Dr. David Cowan First of a 3-part discussion of so-called Fair Trade and Free trade
Imagine a village, any village you like. Put some children in the village, playing. Then put them to do some commercial work. Place some billboards advertising consumer products around their school for a utility installation, funded by the advertising revenues. Sounds terrible? Do you bemoan the intrusion of big business in children’s lives? Is this the Madmen of advertising taking things too far?
Okay, now imagine a village in Africa. Imagine the long walk to a river by adults and children to fetch water for the village. See how the children are missing school, because they are needed to get water. There is a small school, but no facilities to play. Sounds terrible? Do you bemoan the unfairness of the world? Isn’t there more we can do to help?
Now put the two villages together. Better yet, let me introduce you to someone who did just that, Trevor Field, a former advertising executive in South Africa. The story is told that on a fine summer’s day in 1989, pretty much on a whim, Trevor went with his father-in-law to an agricultural fair outside of Johannesburg, South Africa. He saw a pump attached to a children’s Merry-go-round. Seeing this amongst a bunch of junk at the fair, gave him an idea.
Trevor’s idea was to install a Merry-go-round in a poor village, remote from the river, the one I asked you to imagine. The children stopped going to the river, instead going to school. Because at break-time they play on the Merry-go-round, which pumps water from the river to their village. The water storage tank was built with billboards round it, so the revenues from the advertising could fund the maintenance of the system.
Called the PlayPump, the children can pump nearly 370 gallons an hour. There are now 700 in South Africa, a 100 more are now being installed in Mozambique, and Swaziland is next. Other countries will follow. There is no charity here, no handouts. This is business, and it is pragmatic. Private companies got involved because it was a good idea.
Our economic system is very good at rewarding innovative ideas; it is what keeps the economy running. It is called entrepreneurship. When we have a medical problem, we go to a doctor. When we have an economic problem, we should go to business, big and small, and to entrepreneurs like Trevor.
Now be honest, what was your first reaction? If you thought of bad things about business, you would be in a big crowd. The fact is that business and poverty have an uneasy relationship. Many of the people active in poverty issues are anti-business at worse, suspicious of business at best. The difficulties of poor villages and finding solutions to crippling poverty lie at the heart of the debate over fair trade and free trade.
Opponents to capitalism and globalization will tell you that problems are either caused or worsened by big business and selfish interests. They will tell you that we need governments and aid agencies to solve the problem. They will also tell you that competition, consumerism and unfair trade are all damaging to the poor. Defenders of business will tell you that they are creating wealth. They will also tell you that competition, consumption and free trade will ultimately make poor countries rich, like us.

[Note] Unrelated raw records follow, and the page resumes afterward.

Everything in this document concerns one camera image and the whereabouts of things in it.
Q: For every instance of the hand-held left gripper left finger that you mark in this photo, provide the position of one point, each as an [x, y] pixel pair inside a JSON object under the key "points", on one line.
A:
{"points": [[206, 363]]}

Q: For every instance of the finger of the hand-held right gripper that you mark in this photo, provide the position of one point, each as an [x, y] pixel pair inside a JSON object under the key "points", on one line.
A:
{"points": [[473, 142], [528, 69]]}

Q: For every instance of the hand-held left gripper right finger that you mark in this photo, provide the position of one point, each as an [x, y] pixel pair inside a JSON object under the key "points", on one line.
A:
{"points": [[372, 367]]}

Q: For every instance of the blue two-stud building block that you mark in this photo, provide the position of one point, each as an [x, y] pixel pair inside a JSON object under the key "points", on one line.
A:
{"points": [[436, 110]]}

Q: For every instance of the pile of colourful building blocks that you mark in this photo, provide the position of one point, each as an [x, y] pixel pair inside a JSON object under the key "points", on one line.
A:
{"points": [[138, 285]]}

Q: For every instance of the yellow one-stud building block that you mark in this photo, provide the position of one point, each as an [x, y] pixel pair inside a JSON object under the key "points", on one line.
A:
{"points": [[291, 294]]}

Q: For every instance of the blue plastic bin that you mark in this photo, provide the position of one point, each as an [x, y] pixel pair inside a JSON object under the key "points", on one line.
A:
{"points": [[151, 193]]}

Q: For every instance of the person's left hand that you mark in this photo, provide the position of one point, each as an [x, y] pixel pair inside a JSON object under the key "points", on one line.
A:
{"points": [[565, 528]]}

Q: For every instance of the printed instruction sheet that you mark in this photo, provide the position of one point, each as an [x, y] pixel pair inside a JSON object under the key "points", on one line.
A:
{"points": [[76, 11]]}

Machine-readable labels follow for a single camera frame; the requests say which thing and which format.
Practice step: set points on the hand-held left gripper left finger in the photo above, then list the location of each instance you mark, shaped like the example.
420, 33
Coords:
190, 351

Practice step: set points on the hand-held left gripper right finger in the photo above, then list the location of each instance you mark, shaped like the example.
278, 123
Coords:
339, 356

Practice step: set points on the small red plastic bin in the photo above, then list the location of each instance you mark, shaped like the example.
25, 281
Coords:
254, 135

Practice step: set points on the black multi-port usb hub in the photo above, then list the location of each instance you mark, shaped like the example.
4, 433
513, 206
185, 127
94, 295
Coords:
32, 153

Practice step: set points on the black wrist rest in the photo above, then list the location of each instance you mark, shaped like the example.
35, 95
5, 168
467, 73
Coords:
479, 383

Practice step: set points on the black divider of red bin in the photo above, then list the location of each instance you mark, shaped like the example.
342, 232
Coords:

Fair trade is touted one of things we can do about poverty has become very popular amongst campaigners, Christian communities and others. It starts with a rejection of one of the basic tenets of Capitalism by setting a “fair price”. Supporters of fair trade believe that by working at the producer level, and cutting out the “middleman”, we will achieve justice for producers in poor countries.
Fair trade goes back earlier than you might think. In fact, it goes back to 1946. Edna Ruth Byler, a volunteer with the Mennonite Central Committee, started importing crafts from Puerto Rico and selling them out of her car. From this modest beginning, fair trade had grown. On its 50-year anniversary, it had become a $2.6 billion business. From an initial focus on a few handcrafts and primarily coffee, the product range has expanded to toys, furniture, personal accessories other offerings.
Over the years, as awareness of poverty in developing countries has increased, Christian communities have embraced fair trade as almost a doctrinal statement. It seems a no-brainer: set a fair minimum price; get the revenue back to the original producer. This approach seems to capture the moral high ground for the fair trade advocates, Christian or not. Go to church and you’ll be offered fair trade coffee after the service. Drive into some towns, they’ll say they are a “fair trade town”. It wasn’t just Christians who took up the idea, but secular and political organizations wanting to show their moral strength.
By supporting fair trade as moral, the stigma is then attached to free trade, the system we all live under. There is no minimum price set in the free market. The price is set at what someone is willing to sell at, and at a price someone is willing to pay. The “market” is a process of discovery, where sellers and buyers meet at an agreed price. If something is too expensive, people either won’t buy or slow down their buying.
The idea of government or others deciding a non-market price was used only in controlled or planned economies like Socialism and Communism. As the old Communist joke goes: we pretend to work and you pretend to pay us. We know that Communism and Socialism don’t work, does fair trade? This question breaks down into two. First, we have to ask whether fair trade fixes the economic problem. Second, whether it a moral solution to the problem, and so a good thing for Christians to support.
The reality is that economically it doesn’t fix the problem. Opponents will tell you that it pushes producers into soft markets, because it is in essence a subsidized market, and we all know what happens with subsidies. More crucially though, we have to say, fair trade only tackles the symptoms. It does not get at the causes of the economic problem of poverty.